M. Rogier. - En faisant usage du tableau j’ai dit que je n’en prenais pas la responsabilité ; il paraîtrait, d’après le dire de M. Gendebien que je veux bien croire exact, que le nombre des officiers replacés serait exagéré d’un tiers ; mais quand cela serait, il resterait toujours vrai que plus de la moitié de ces officiers auraient été replacés ; il est donc injuste de dire que le gouvernement a prononcé des destitutions en masse contre les patriotes ; c’est de ce reproche que je voulais laver le gouvernement. Il faut ajouter d’ailleurs que plusieurs officiers non replacés ont obtenu des emplois dans l’administration et que plusieurs autres qui n’ont pas été placés ont reçu des indemnités pécuniaires.

Donc tous n’ont pas été sans ressource. On vient de lire une proclamation faite au 3ème régiment. Que veut-on dire par là ? que les officiers du 3ème régiment ont été licenciés. Cela serait peu exact, car je connais les officiers de ce régiment et presque tous ont appartenu aux volontaires.

M. Gendebien. - Je demande la parole pour un fait personnel. (Non ! non ! assez. Violents murmures). Messieurs, j’ai droit de répondre à un fait personnel, et vous devez m’entendre. (Parlez ! parlez !) On a dit que j’avais accusé le gouvernement de prononcer des licenciements en masse.
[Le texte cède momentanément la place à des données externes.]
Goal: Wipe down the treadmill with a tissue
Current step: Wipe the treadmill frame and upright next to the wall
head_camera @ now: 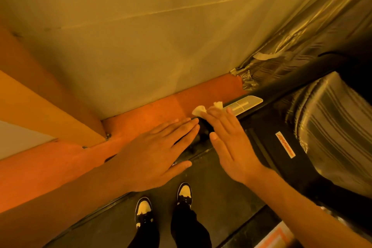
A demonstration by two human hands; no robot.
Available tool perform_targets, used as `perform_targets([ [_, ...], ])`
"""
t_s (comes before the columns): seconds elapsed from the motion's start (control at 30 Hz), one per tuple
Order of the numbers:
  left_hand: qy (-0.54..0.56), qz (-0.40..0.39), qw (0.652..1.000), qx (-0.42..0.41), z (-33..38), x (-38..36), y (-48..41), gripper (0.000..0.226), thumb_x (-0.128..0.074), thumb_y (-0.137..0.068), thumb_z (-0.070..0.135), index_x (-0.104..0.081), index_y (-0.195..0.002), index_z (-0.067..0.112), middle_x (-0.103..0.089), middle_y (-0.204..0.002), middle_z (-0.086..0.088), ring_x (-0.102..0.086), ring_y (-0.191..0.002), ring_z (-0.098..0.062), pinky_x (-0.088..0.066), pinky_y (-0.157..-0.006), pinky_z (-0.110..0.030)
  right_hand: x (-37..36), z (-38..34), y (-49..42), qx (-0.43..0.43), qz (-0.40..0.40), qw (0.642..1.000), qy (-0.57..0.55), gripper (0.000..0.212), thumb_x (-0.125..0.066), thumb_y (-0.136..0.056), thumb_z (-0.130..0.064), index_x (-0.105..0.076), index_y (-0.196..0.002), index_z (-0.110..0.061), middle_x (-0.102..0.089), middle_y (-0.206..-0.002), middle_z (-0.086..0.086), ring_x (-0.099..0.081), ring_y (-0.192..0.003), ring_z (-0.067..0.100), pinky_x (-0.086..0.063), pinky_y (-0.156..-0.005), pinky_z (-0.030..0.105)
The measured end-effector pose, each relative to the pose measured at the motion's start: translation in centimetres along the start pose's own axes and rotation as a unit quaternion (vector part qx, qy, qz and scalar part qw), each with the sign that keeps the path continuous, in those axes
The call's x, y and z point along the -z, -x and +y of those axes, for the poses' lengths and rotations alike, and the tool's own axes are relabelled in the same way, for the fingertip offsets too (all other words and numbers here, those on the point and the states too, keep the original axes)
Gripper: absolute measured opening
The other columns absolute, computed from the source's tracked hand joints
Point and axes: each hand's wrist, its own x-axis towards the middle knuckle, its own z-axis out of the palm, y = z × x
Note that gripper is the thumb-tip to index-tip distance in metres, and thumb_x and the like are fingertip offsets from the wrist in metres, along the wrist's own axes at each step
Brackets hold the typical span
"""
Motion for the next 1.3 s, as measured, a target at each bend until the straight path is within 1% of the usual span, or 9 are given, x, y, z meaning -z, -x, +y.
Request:
perform_targets([
  [0.1,-0.008,0.001,1.000,-0.001,0.0,0.0,0.0,0.073,-0.026,-0.109,0.057,-0.019,-0.165,0.011,-0.016,-0.172,-0.007,-0.014,-0.158,-0.018,-0.007,-0.127,-0.033,2.6,4.9,-1.0,-0.021,-0.025,0.993,0.110,0.063,-0.014,-0.111,-0.045,-0.050,-0.151,-0.012,-0.051,-0.155,0.011,-0.038,-0.150,0.023,-0.006,-0.130,0.040],
  [0.23,-0.002,0.000,1.000,-0.004,0.0,0.1,0.0,0.072,-0.024,-0.109,0.057,-0.017,-0.165,0.012,-0.015,-0.172,-0.007,-0.014,-0.159,-0.019,-0.009,-0.126,-0.034,4.1,5.3,-3.3,-0.129,0.022,0.985,0.110,0.062,-0.014,-0.107,-0.040,-0.065,-0.132,-0.012,-0.065,-0.134,0.011,-0.050,-0.136,0.025,-0.003,-0.130,0.040],
  [0.43,-0.010,0.013,1.000,-0.009,-0.2,-0.1,0.1,0.073,-0.025,-0.109,0.057,-0.021,-0.164,0.010,-0.020,-0.171,-0.010,-0.022,-0.157,-0.021,-0.013,-0.127,-0.036,1.6,0.1,-2.8,0.015,-0.063,0.994,0.087,0.064,-0.014,-0.110,-0.045,-0.060,-0.137,-0.011,-0.063,-0.135,0.006,-0.052,-0.134,0.022,-0.011,-0.129,0.046],
  [0.6,-0.014,0.022,1.000,-0.016,-0.3,-0.2,0.0,0.072,-0.027,-0.109,0.056,-0.021,-0.164,0.009,-0.020,-0.171,-0.010,-0.021,-0.157,-0.021,-0.010,-0.126,-0.036,6.7,9.6,-3.9,-0.143,-0.052,0.966,0.211,0.095,0.006,-0.100,-0.068,-0.062,-0.136,-0.012,-0.064,-0.136,0.011,-0.049,-0.138,0.027,-0.001,-0.130,0.047],
  [0.7,-0.009,0.021,1.000,-0.015,-0.3,-0.5,0.1,0.073,-0.025,-0.110,0.056,-0.018,-0.165,0.010,-0.017,-0.172,-0.009,-0.018,-0.158,-0.022,-0.010,-0.126,-0.037,6.6,8.3,-4.5,-0.199,-0.018,0.967,0.161,0.087,-0.001,-0.101,-0.065,-0.065,-0.129,-0.012,-0.065,-0.132,0.011,-0.049,-0.136,0.027,-0.001,-0.129,0.046],
  [0.9,-0.011,0.047,0.999,-0.012,-0.2,-0.8,0.1,0.073,-0.027,-0.108,0.058,-0.029,-0.162,0.009,-0.026,-0.169,-0.013,-0.025,-0.156,-0.025,-0.015,-0.124,-0.040,2.1,-0.7,-2.7,-0.031,-0.085,0.993,0.077,0.071,-0.012,-0.107,-0.056,-0.059,-0.138,-0.014,-0.060,-0.138,0.001,-0.046,-0.139,0.016,-0.006,-0.130,0.045],
  [1.07,-0.003,0.046,0.999,-0.010,-0.3,-0.7,0.0,0.076,-0.028,-0.107,0.061,-0.026,-0.163,0.009,-0.025,-0.170,-0.010,-0.024,-0.156,-0.024,-0.016,-0.123,-0.040,7.5,9.6,-3.9,-0.183,-0.032,0.965,0.187,0.094,0.004,-0.098,-0.074,-0.061,-0.133,-0.015,-0.064,-0.134,0.010,-0.048,-0.138,0.025,-0.004,-0.129,0.052],
  [1.13,0.001,0.044,0.999,-0.005,-0.3,-0.6,0.0,0.076,-0.029,-0.107,0.061,-0.026,-0.163,0.009,-0.025,-0.169,-0.010,-0.025,-0.156,-0.023,-0.016,-0.123,-0.040,7.9,11.0,-3.8,-0.227,-0.010,0.956,0.189,0.088,-0.003,-0.099,-0.071,-0.060,-0.135,-0.014,-0.062,-0.138,0.012,-0.045,-0.142,0.027,-0.004,-0.128,0.055],
  [1.3,0.009,0.043,0.999,-0.003,-0.1,-0.7,0.1,0.076,-0.028,-0.107,0.062,-0.027,-0.163,0.009,-0.025,-0.170,-0.010,-0.026,-0.156,-0.023,-0.016,-0.123,-0.039,2.9,1.2,-2.7,-0.100,-0.035,0.993,0.060,0.080,-0.008,-0.102,-0.068,-0.057,-0.137,-0.016,-0.059,-0.136,0.004,-0.045,-0.139,0.019,-0.004,-0.129,0.047],
])
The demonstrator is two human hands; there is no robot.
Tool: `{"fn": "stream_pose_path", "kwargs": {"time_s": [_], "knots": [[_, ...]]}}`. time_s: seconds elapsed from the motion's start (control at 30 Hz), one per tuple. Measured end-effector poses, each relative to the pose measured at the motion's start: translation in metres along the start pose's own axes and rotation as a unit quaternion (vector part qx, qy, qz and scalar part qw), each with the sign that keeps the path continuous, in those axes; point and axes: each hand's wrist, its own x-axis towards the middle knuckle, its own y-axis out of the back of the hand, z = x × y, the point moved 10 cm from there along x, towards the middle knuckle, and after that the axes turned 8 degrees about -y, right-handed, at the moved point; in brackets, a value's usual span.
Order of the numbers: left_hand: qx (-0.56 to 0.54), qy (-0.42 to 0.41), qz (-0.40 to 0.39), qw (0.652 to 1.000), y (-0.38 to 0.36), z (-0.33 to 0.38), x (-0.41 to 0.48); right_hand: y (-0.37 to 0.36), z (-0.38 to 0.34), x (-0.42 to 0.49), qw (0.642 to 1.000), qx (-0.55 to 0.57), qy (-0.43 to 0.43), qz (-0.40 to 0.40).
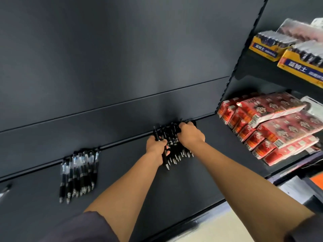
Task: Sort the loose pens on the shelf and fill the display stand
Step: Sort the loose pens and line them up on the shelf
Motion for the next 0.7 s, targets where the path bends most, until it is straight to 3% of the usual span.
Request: {"fn": "stream_pose_path", "kwargs": {"time_s": [0.23, 0.43, 0.6, 0.7], "knots": [[0.114, -0.035, 0.012, 0.993, -0.013, 0.007, 0.011, -0.012, 0.011, 0.006, 0.998, 0.041, 0.032, -0.036], [0.291, -0.129, 0.014, 0.948, -0.002, 0.022, 0.016, -0.008, 0.005, 0.002, 0.999, 0.015, 0.050, 0.009], [0.282, -0.183, 0.050, 0.941, 0.009, 0.028, 0.013, -0.015, -0.012, -0.007, 0.994, -0.015, 0.112, 0.001], [0.245, -0.168, 0.097, 0.950, 0.024, 0.024, 0.013, -0.024, -0.019, -0.012, 0.991, -0.016, 0.131, -0.021]]}}
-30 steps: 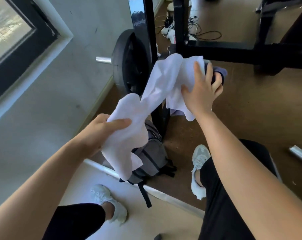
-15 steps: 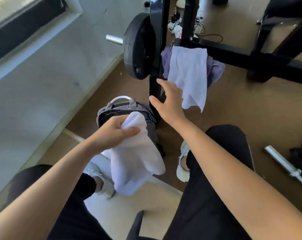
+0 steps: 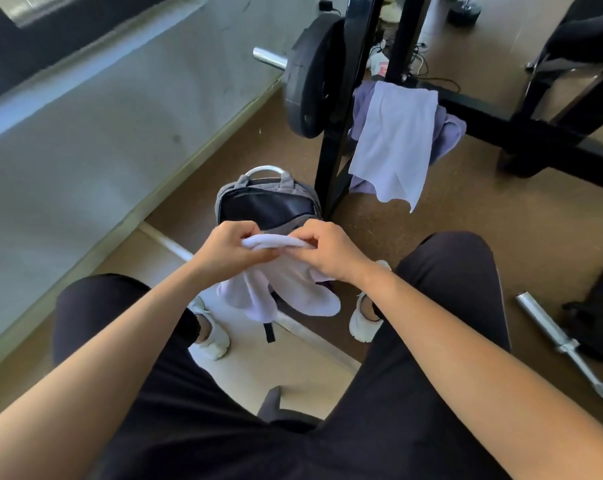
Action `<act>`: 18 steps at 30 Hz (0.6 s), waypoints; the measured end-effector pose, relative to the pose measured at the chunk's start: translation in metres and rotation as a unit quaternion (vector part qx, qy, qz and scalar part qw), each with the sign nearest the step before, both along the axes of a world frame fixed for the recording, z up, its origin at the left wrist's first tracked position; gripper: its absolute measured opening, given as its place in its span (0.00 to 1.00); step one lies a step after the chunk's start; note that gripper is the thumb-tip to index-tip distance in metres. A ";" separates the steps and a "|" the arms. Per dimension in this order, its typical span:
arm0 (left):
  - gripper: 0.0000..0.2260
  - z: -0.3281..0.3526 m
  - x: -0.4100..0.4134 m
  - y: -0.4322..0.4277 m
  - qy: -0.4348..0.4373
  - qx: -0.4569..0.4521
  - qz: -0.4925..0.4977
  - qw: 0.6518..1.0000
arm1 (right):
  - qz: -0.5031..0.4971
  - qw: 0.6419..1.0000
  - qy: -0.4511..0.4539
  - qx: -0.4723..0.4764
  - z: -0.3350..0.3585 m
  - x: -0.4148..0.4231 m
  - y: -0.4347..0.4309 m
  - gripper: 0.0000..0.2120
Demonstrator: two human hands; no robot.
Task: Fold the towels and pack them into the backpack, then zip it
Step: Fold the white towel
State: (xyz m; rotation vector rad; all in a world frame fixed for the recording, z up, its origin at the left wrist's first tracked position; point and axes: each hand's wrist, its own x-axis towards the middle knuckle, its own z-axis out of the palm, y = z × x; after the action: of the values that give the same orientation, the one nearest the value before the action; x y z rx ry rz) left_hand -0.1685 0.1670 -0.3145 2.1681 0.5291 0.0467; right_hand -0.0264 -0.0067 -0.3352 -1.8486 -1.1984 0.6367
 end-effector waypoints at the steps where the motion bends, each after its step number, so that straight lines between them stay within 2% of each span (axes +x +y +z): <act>1: 0.18 -0.005 -0.007 0.002 0.014 0.005 -0.007 1.000 | -0.011 1.000 -0.019 0.001 -0.002 -0.003 -0.002 0.06; 4: 0.23 -0.023 -0.032 0.006 0.062 0.010 0.001 0.998 | -0.046 0.998 -0.048 -0.011 -0.009 -0.007 -0.006 0.06; 8: 0.28 -0.053 -0.063 -0.006 0.065 -0.028 0.063 0.996 | -0.032 0.993 -0.049 -0.100 -0.020 -0.008 -0.013 0.09; 10: 0.25 -0.062 -0.071 -0.013 0.055 -0.055 0.086 0.993 | -0.030 0.988 -0.036 -0.145 -0.024 -0.008 -0.015 0.12; 14: 0.18 -0.063 -0.078 -0.004 0.019 -0.116 0.148 0.982 | -0.005 0.971 0.003 -0.241 -0.039 -0.002 -0.020 0.06; 16: 0.17 -0.066 -0.084 0.008 0.008 -0.098 0.177 0.979 | 0.007 0.959 -0.002 -0.283 -0.047 0.002 -0.022 0.03; 18: 0.16 -0.071 -0.092 0.020 0.031 -0.026 0.183 0.982 | 0.009 0.950 -0.004 -0.313 -0.052 0.006 -0.023 0.03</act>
State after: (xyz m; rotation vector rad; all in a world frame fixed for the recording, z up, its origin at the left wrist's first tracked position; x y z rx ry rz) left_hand -0.2607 0.1869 -0.3856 2.0024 0.9498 0.1637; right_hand -0.0209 -0.0294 -0.3873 -2.3566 -1.0903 1.1162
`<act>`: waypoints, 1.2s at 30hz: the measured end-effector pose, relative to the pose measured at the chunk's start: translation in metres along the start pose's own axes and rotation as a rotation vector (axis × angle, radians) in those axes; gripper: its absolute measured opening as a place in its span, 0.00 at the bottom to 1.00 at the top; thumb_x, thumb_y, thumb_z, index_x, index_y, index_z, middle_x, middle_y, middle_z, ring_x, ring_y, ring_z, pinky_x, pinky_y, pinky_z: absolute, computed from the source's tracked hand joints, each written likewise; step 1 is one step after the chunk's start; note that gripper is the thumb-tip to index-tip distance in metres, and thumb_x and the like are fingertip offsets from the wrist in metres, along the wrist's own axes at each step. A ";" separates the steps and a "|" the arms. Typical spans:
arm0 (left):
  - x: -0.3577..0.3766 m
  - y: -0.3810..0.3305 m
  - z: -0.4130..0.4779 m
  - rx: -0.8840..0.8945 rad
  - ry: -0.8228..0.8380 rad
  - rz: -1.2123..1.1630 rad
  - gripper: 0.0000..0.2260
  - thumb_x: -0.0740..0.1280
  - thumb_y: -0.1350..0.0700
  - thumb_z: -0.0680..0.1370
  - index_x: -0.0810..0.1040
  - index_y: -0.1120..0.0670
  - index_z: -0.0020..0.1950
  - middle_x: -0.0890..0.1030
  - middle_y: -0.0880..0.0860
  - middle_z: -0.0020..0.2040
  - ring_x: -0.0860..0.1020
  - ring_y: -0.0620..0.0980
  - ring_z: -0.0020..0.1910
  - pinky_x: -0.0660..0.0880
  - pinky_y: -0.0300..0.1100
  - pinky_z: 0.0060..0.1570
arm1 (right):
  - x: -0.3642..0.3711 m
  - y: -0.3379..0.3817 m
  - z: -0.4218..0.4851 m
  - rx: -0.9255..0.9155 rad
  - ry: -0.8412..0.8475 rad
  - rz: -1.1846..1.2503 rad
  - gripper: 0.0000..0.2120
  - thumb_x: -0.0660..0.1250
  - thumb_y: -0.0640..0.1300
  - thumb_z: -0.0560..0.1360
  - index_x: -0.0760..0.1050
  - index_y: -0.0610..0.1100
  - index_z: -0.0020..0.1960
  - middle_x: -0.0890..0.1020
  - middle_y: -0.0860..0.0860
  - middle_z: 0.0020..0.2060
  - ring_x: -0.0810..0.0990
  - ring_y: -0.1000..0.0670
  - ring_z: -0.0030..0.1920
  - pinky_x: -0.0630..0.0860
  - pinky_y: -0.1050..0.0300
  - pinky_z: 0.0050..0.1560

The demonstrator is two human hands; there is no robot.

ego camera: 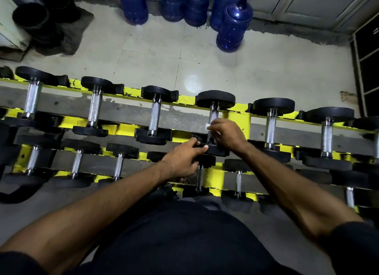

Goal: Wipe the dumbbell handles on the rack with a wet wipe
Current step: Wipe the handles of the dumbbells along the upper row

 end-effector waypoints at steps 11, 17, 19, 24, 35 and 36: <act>0.004 0.005 0.000 0.051 0.066 0.041 0.32 0.66 0.52 0.78 0.57 0.44 0.80 0.61 0.52 0.70 0.70 0.51 0.65 0.74 0.44 0.57 | 0.007 0.055 0.066 -0.132 0.573 -0.762 0.09 0.60 0.38 0.80 0.79 0.43 0.55 0.83 0.48 0.50 0.82 0.44 0.48 0.71 0.53 0.38; 0.003 0.007 0.002 0.040 0.047 0.010 0.29 0.66 0.53 0.78 0.61 0.44 0.78 0.64 0.51 0.68 0.71 0.50 0.63 0.77 0.47 0.56 | 0.005 0.058 0.055 -0.210 0.617 -0.633 0.06 0.66 0.40 0.77 0.79 0.40 0.52 0.82 0.44 0.48 0.80 0.43 0.50 0.72 0.51 0.38; 0.004 0.006 0.002 0.025 0.015 -0.013 0.28 0.66 0.54 0.78 0.64 0.44 0.77 0.66 0.51 0.66 0.73 0.50 0.61 0.78 0.47 0.55 | -0.007 0.041 0.056 -0.147 0.458 -0.555 0.06 0.66 0.36 0.76 0.80 0.38 0.51 0.82 0.43 0.49 0.77 0.41 0.53 0.72 0.51 0.40; 0.003 0.007 0.005 -0.087 -0.113 -0.110 0.22 0.66 0.57 0.77 0.75 0.45 0.70 0.70 0.47 0.57 0.74 0.45 0.49 0.75 0.39 0.49 | -0.007 0.006 0.007 -0.014 0.162 -0.127 0.01 0.70 0.38 0.73 0.80 0.39 0.44 0.79 0.43 0.43 0.79 0.41 0.44 0.70 0.55 0.37; 0.012 -0.001 -0.001 -0.246 -0.231 -0.189 0.21 0.69 0.56 0.76 0.77 0.48 0.70 0.72 0.46 0.60 0.69 0.38 0.47 0.74 0.37 0.53 | 0.048 -0.074 0.019 1.079 -0.087 1.453 0.16 0.56 0.26 0.76 0.76 0.42 0.50 0.77 0.46 0.40 0.73 0.52 0.36 0.76 0.56 0.38; 0.012 -0.002 -0.001 -0.248 -0.231 -0.186 0.21 0.69 0.56 0.76 0.77 0.49 0.70 0.72 0.46 0.60 0.69 0.38 0.47 0.74 0.37 0.53 | 0.053 -0.072 0.020 1.059 0.021 1.432 0.17 0.54 0.27 0.77 0.76 0.41 0.55 0.77 0.45 0.43 0.74 0.52 0.38 0.76 0.57 0.40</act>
Point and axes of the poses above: each hand's wrist, its own z-axis towards the middle knuckle, its own x-axis out of the palm, y = z × x, the point moved 7 cm from there along z, towards the middle knuckle
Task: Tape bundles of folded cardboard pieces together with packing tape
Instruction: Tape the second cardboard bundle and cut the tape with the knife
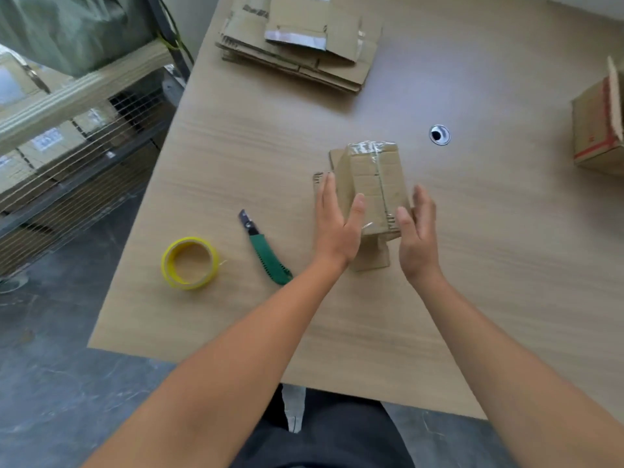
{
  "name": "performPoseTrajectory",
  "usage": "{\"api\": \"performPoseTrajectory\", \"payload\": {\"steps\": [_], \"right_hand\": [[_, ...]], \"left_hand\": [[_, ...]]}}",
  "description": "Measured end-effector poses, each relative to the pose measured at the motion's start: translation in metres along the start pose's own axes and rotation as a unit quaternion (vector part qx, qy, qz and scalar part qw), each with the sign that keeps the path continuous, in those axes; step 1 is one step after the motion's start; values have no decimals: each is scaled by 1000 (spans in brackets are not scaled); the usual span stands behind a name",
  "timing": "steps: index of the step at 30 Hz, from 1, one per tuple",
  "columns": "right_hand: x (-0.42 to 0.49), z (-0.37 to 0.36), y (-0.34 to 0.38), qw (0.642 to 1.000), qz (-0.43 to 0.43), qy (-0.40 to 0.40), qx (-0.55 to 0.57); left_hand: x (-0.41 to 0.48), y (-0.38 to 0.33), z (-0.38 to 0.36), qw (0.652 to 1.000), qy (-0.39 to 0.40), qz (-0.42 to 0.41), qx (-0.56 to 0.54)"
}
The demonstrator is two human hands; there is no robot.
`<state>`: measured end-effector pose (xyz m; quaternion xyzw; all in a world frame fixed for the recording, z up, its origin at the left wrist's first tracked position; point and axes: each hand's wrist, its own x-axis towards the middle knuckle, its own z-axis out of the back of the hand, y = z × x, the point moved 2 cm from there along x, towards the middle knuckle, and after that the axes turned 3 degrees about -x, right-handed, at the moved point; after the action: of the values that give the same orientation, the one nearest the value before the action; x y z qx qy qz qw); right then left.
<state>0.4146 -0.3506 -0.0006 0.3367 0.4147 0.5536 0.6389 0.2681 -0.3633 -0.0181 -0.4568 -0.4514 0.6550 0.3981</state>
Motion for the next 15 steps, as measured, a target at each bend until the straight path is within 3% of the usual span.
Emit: {"api": "performPoseTrajectory", "payload": {"steps": [3, 6, 9, 15], "right_hand": [[26, -8, -13, 998, 8, 42, 50], [36, -14, -33, 993, 9, 58, 103], [39, -21, -50, 987, 22, 70, 144], [46, -25, -60, 991, 51, 59, 106]], "left_hand": [[17, 15, -31, 997, -12, 20, -71], [26, 36, -43, 985, -54, -15, -165], [36, 49, -50, 968, -48, -40, -245], [40, 51, -58, 964, -38, -55, -256]]}}
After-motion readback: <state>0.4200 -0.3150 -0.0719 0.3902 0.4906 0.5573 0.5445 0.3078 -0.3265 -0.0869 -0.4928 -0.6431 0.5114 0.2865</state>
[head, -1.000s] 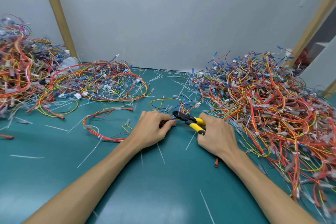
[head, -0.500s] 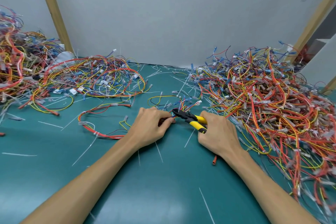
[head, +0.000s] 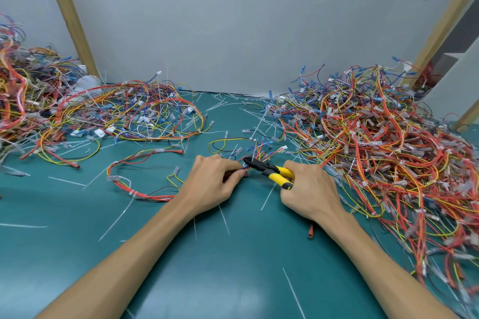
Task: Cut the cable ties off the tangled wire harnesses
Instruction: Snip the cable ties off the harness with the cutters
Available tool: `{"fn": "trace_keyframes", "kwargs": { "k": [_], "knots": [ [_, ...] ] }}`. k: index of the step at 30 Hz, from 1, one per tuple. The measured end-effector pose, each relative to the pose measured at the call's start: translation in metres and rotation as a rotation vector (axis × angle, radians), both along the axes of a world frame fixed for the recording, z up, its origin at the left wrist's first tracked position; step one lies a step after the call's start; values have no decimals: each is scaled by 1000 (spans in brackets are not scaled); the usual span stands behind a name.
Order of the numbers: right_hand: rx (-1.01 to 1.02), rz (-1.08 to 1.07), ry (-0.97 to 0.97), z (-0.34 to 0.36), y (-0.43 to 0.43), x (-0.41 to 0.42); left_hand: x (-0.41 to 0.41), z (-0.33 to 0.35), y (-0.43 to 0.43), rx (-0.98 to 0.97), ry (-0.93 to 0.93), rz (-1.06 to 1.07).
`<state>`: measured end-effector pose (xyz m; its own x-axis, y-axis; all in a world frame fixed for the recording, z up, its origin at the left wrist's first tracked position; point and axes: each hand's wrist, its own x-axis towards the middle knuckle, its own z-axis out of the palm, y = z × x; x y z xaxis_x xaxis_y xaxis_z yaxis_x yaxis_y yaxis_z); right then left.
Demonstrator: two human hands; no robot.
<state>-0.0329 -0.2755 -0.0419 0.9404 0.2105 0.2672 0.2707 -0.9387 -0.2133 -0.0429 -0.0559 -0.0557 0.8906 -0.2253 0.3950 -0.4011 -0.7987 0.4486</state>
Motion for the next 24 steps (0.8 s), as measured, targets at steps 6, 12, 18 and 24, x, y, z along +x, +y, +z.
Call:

Le fait est vrai. On a d’abord licencié en masse et ce n’est que sur les réclamations réitérées des officiers qu’on en a replacé une partie.

Quant à la proclamation, je ne l’ai pas citée pour en tirer la conséquence, que les officiers du 3ème n’avaient pas été replacés, mais M. Rogier lui-même, a prouvé l’ingratitude du gouvernement en prouvant que sur 157 officiers, 87 seulement avaient été replacés. Maintenant, voulez-vous savoir quelles places dans l’administration civile, on donne aux officiers non employés ? Un brave militaire nommé Pinet, a été placé à la porte des Béguines à Anvers (hilarité), aux appointements de 20 francs par mois. On en a placé quelques autres dans la douane, et ils occupent pour la plupart des emplois peu conforme à leur éducation.

M. le président. - La discussion est fermée.

- Les articles de la proposition de M. Jullien sont successivement mis aux voix et adoptés.

On renvoie à après-demain le vote sur l’ensemble.

La séance est levée à trois heures et demie.

Noms des membres absents sans congé dans la séance du 15 mai : MM. Angillis, Berger, Brabant, Dams, Dautrebande, Ch. de Brouckere, Dumont, Dumortier, Fleussu, Gelders, Jamme, Raymaeckers et Seron.